Avec l'enjeu pour les bailleurs et la zéro artificialisation nette
des sols, de reconstruire la ville sur la ville. «Nous
les accompagnons sur le financement d'opérations de traitement des
dents creuses en zone urbaine car les coûts sont élevés.»
Avec
ses 10
000 hectares de friches,
les Hauts-de-France
sont le territoire national qui comptent le plus de ces terrains
qu'il faut voir comme des atouts.
La
Banque des Territoires est aussi allée vers des secteurs d'activités
qu'elle ne couvrait pas jusqu'alors : elle est intervenue à hauteur
d'1,5 M€ sur la levée de fonds d'Euratechnologies (24 M€ en juin
2022) et plus spécifiquement pour soutenir la filière de la
cybersécurité. Ou encore de l'entreprise Posos (80), qui développe
une solution de recommandation de prescriptions médicamenteuses.
La
banque publique a aussi beaucoup investi sur l'implantation des
gigafactories : 70 M€ en fonds propres aux côtés d'Envision, 130
M€ auprès de Verkor... «Ce
sont des enjeux stratégiques de souveraineté industrielle. Le
virement de la filière automobile thermique vers l'électrique est
essentiel».
L'eau,
cette denrée rare devenue prioritaire
Parmi les projets portés par la Banque des Territoires en région, une prédominance sur les sujets liés à l'eau : «Il est indispensable d'avoir une meilleure gestion de cette ressource non infinie. Dans les Hauts-de-France, on accuse un retard sur le ré-investissement des enjeux de l'eau, qu'on a trop laissés de côté. Au rythme actuel, si on veut renouveler les infrastructures, il faudrait 150 ans...» Un quart de l'eau qui passe par les réseaux – souvent bien trop vieillissants et en mauvais état – est tout simplement perdu.
La
Banque des Territoires va donc lancer une plateforme pour mieux
accompagner les élus sur ces enjeux cruciaux : «de
nombreuses communes ont des problèmes de qualité de l'eau.

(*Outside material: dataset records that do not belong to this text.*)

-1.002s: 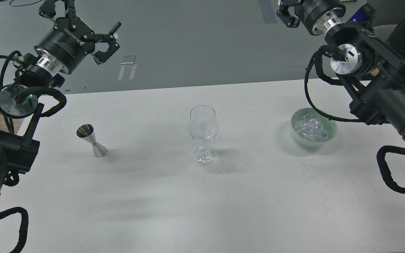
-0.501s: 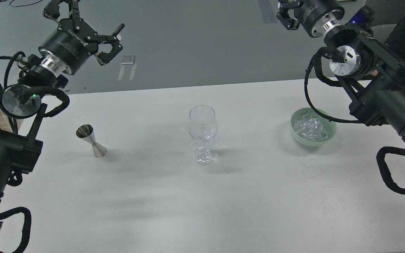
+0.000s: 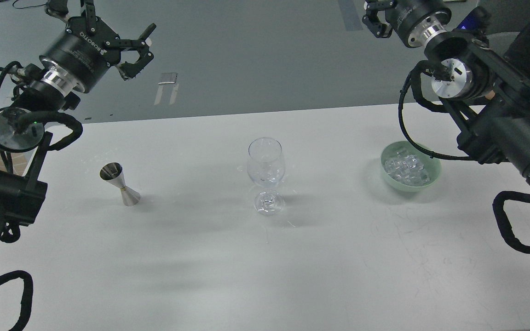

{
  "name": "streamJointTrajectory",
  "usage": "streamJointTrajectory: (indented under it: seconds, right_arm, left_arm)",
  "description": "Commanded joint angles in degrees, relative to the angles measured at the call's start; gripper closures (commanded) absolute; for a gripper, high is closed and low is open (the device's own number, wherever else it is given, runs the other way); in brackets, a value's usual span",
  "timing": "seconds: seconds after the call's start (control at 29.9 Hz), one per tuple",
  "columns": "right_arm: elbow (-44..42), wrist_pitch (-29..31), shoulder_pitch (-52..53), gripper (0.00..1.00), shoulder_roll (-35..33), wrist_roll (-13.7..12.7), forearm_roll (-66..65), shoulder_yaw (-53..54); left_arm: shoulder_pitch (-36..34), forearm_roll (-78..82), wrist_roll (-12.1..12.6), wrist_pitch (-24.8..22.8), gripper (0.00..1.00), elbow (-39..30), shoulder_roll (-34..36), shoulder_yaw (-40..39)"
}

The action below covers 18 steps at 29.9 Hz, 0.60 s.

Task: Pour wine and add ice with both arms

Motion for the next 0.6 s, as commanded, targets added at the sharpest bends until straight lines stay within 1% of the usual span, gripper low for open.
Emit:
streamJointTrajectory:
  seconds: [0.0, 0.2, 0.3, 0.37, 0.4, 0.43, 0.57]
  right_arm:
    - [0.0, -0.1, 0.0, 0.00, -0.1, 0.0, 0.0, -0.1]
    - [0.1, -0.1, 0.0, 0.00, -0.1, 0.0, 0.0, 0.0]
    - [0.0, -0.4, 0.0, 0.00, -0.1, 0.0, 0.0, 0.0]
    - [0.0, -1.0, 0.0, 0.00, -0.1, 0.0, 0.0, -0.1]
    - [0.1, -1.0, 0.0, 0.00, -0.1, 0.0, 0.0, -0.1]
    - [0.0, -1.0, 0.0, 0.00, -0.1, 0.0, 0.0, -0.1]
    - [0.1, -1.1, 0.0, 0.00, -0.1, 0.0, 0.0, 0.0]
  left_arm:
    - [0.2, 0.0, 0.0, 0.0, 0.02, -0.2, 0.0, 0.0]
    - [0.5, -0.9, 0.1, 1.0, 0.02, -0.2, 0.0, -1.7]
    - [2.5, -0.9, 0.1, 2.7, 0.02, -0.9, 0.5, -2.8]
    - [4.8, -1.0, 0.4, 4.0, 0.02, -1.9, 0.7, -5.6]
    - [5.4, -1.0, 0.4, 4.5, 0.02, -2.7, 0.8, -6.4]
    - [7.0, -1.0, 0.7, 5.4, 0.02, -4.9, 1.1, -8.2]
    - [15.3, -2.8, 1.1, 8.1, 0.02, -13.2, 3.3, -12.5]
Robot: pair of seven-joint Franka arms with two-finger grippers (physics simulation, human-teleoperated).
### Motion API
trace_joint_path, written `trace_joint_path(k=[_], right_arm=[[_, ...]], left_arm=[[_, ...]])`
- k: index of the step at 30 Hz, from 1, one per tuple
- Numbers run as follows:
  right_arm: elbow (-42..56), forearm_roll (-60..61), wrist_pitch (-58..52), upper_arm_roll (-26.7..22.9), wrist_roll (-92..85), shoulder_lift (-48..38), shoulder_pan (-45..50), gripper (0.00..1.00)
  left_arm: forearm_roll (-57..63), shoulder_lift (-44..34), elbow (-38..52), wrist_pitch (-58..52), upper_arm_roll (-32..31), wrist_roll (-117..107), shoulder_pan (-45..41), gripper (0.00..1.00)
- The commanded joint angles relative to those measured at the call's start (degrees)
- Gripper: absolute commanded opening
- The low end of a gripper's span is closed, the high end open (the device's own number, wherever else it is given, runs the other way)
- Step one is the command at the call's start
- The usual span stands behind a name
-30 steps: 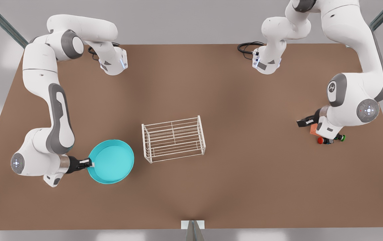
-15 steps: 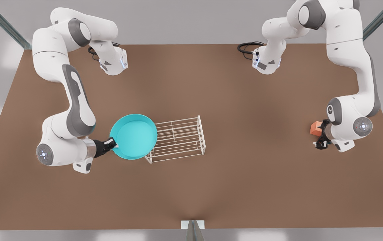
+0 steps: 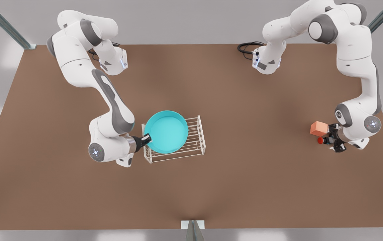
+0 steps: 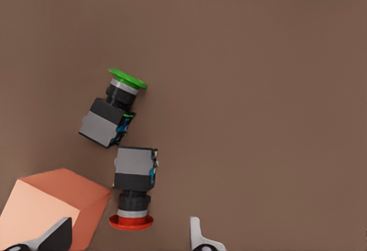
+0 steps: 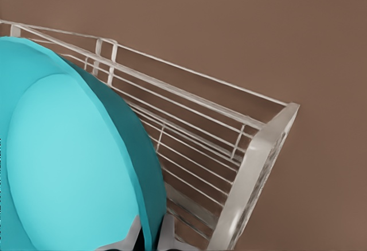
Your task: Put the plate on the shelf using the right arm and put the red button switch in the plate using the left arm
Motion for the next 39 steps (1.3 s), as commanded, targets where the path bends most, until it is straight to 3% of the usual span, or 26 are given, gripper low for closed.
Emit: trace_joint_path(k=[1,8,9,10,12,16,19,22,39], right_arm=[[0.03,1.66,4.34,0.03,5.71,-0.08,0.37,0.27],[-0.23,1.66,4.51,0.03,5.62,-0.17,0.98,0.32],[-0.23,1.66,4.6,0.03,5.71,-0.17,0.98,0.87],[-0.23,1.57,4.51,-0.14,5.62,-0.61,0.89,1.0],[-0.23,1.57,4.51,-0.32,5.45,-2.63,0.72,1.0],[1.79,0.87,0.82,-4.27,12.12,-16.95,0.45,1.0],[-0.58,-20.31,-0.5,-15.52,-3.43,-18.8,0.45,1.0],[-4.54,-21.2,-3.05,-22.21,-3.08,-18.63,0.37,1.0],[-3.92,-23.83,-5.16,-23.7,-1.85,-18.19,0.63,1.0]], left_arm=[[0.08,0.17,0.3,4.93,0.08,1.22,0.95,1.0],[-0.79,2.98,0.48,4.93,-0.18,6.85,2.36,1.0],[-0.88,3.16,0.48,5.19,-0.27,6.76,2.27,1.0],[-0.88,3.86,0.39,6.15,-0.27,6.76,2.36,1.0],[-0.88,4.3,0.48,6.68,-0.18,6.76,2.53,1.0],[-0.88,4.74,0.48,7.3,-0.18,6.76,2.54,1.0],[-0.44,4.74,0.57,7.74,-0.18,8.34,3.85,1.0],[-0.71,4.83,0.04,7.74,-0.18,8.16,3.85,1.0],[-1.67,7.29,0.21,8.53,-0.27,7.64,3.85,1.0]])
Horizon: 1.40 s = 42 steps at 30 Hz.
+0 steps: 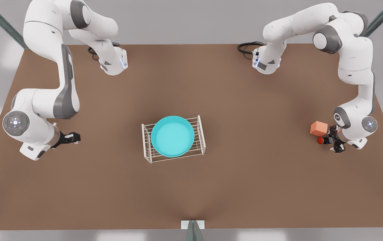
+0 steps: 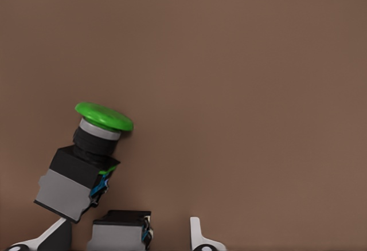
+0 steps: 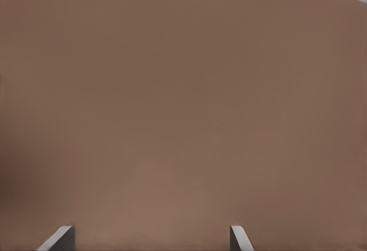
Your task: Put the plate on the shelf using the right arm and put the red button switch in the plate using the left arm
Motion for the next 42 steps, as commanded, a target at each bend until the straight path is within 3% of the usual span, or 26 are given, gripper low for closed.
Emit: trace_joint_path(k=[1,3,4,5,6,9,13,19,22,28,32,37,42], right_arm=[[0.03,-0.08,-0.33,-0.01,-1.84,-0.07,0.01,1.0],[0.03,-0.08,-0.33,-0.01,-1.75,-0.07,0.01,1.0],[0.03,-0.08,-0.33,-0.01,-1.84,-0.07,0.01,1.0],[0.03,-0.16,-0.33,-0.01,-1.84,-0.07,0.01,1.0],[0.03,-0.16,-0.33,-0.01,-1.75,0.02,0.01,1.0],[0.03,-0.34,-0.42,-0.01,-1.75,0.11,0.01,1.0],[0.03,-0.34,-0.33,-0.01,-1.75,0.19,0.01,1.0],[0.03,-0.34,-0.33,-0.01,-1.75,0.28,0.01,1.0],[0.03,-0.34,-0.33,-0.01,-1.66,0.2,0.01,1.0],[0.03,-0.34,-0.33,-0.01,-1.75,0.28,0.01,1.0],[0.03,-0.34,-0.33,-0.01,-1.75,0.28,0.01,1.0],[0.03,-0.34,-0.33,-0.1,-1.75,0.28,-0.08,1.0],[0.03,-0.34,-0.33,-0.01,-1.75,0.28,-0.08,1.0]], left_arm=[[-0.4,0.11,0.03,0.04,0.0,0.79,0.0,1.0],[-0.49,0.11,0.03,0.04,0.0,0.71,0.0,0.99],[-0.57,0.11,0.12,-0.05,0.0,0.53,-0.09,0.66],[-0.92,0.02,0.21,-0.05,0.0,0.44,-0.09,0.5],[-1.01,0.02,0.21,-0.05,0.0,0.27,-0.18,0.42],[-0.93,-0.06,0.38,-0.4,0.0,0.09,-0.35,0.35],[-0.84,-1.21,0.56,-1.28,0.0,0.62,-0.44,0.33],[-0.66,-6.74,9.25,-22.45,-0.96,0.18,-5.36,0.33],[-0.84,-6.92,16.99,-31.69,-0.97,-2.98,-11.86,0.33],[-0.84,-9.38,20.68,-36.0,-1.05,-16.07,-26.79,0.33],[-1.1,-9.38,25.96,-44.52,-1.75,-32.69,-39.9,0.33],[-1.1,-8.5,32.81,-44.08,-13.88,-48.07,-40.34,0.33],[-6.9,-6.04,33.25,-27.3,-21.18,-59.06,-40.43,0.33]])
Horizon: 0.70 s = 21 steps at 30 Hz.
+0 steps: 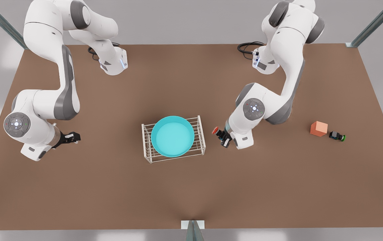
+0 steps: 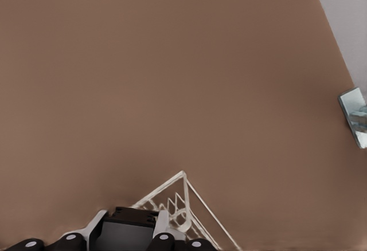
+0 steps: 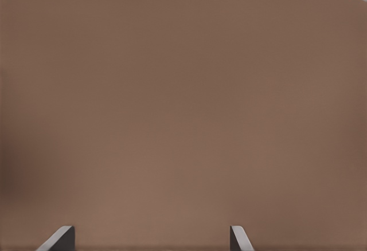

Si elles
n'ont pas l'ingénieure, c'est à nous de les accompagner. Certes on
accompagne les gros projets mais on finance aussi le réservoir d'eau
potable d'une petite commune»
souligne Olivier Camau.
L'enjeu est donc à l'accélération, notamment du côté des EPCI (Etablissement Public de Coopération Intercommunale) qui en ont la compétence. «Nous allons les aider en co-finançant de l'ingénierie pour établir des diagnostics sur les besoins de travaux» poursuit-il. À l'échelle nationale, ce sont 15 M€ qui seront injectés sur ces questions, dont entre 10 et 12% pour les Hauts-de-France. «C'est un chiffre. Si les projets sont là, on va les accompagner car nous avons la capacité de le faire». Le message est on ne peut plus clair.